Finita la giornata caldissima, si arrivava all’ora dell’ultima doccia, l’abito fresco, un whisky sul ghiaccio che Regvé – importazione d’ altipiano, ottima cuoca – ti serviva sul tavolo del giardino, con quelli che gli inglesi chiamano “appetizers”, ma noi chiamavamo “mezé”: qualcosa di salato per gustare poi con maggior piacere quel secondo whisky prima di pranzo. Il cielo d’improvviso s’indorava, poi era tutto rosso fuoco, poi arancione e via via verdino, violetto, azzurro, fino a quel bleu scurissimo e luminoso ad un tempo che sa riempirsi così misteriosamente di troppe stelle, tante stelle che forse una ti potrà cadere qui accanto o nel bicchiere in cui il ghiaccio discioglie, o sul cuore tutto teso a nutrirsi di tanta incredibile sovrumana bellezza: cui non credo malvagità alcuna possa resistere…finché quel cielo così bleu non si commuoverà nel richiamo del “muezzin” che dall’alto della moschea ti ricorda che Allah è grande…e che Maometto è il suo profeta…a ciascuno il suo Dio! ( che è poi lo stesso Grande Pensiero lassù!).

Il bestiame era rientrato, in lunghissime teorie sull’orizzonte, (quegli orizzonti africani così lontani sempre e così vicini sempre, in un dubbio di distanze e prospettive), in nuvole d’oro, di polvere d’oro,  sullo sfondo del cielo infocato.
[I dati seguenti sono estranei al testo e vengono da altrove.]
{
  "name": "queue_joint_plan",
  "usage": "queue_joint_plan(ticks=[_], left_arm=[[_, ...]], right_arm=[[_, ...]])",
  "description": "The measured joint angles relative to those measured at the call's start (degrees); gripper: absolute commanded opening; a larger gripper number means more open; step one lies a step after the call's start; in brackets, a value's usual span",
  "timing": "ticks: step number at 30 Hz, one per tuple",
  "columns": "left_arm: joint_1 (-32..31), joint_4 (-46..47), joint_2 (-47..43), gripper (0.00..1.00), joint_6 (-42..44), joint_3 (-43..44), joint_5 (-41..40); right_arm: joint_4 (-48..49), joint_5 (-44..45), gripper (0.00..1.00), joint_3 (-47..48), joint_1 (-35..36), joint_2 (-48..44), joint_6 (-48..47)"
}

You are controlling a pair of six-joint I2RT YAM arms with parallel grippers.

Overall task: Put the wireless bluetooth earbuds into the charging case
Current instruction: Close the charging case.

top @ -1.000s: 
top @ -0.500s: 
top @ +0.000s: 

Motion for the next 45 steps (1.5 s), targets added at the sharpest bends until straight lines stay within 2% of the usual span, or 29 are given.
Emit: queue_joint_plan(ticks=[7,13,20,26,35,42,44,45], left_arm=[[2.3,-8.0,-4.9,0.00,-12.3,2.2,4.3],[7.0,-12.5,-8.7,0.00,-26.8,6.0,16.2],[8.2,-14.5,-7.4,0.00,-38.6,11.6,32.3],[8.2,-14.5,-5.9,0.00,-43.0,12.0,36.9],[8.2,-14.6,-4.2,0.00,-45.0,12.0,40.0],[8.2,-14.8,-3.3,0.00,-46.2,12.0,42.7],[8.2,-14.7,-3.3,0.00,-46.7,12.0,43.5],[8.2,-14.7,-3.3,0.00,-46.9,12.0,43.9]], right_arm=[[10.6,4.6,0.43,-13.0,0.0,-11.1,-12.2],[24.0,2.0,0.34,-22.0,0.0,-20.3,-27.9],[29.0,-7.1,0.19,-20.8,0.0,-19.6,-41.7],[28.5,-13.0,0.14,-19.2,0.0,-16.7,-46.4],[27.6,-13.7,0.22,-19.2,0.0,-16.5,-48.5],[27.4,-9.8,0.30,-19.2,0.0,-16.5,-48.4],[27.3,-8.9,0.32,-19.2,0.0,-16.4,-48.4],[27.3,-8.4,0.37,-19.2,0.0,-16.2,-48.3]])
Si era sistemato da solo nelle proprie stalle al riparo dei selvatici notturni. Qualche belato, pochi muggiti, ed odore di caffè tostato per il rientro degli uomini dai pascoli e dai campi di cotone.

 

La notte scende rapida sul bassopiano, ai tropici è così. Più tardi usciranno le iene in cerca di cibo. Tutti gli uccelli sono sistemati, con qualche spintarella per il posto migliore, volerà qualche pipistrello. Dopo la cena, in giardino, sdraiati, guarderemo il cielo a lungo, per cercarne i disegni, e le stelle viaggianti.

Felicemente esenti da televisioni e giornali, si può conversare piano, o gustare il silenzio coi lievi suoni della notte.

Scivola via qualche mangusta alla ricerca del serpente, che davvero non manca, lo troverà.

Siamo difatti anche dotati di un serpentario a fianco della casa dal tetto di paglia in cui viviamo.

Quaggiù, ad Alighidir, dieci chilometri da Tessenei, ai confini col Sudan.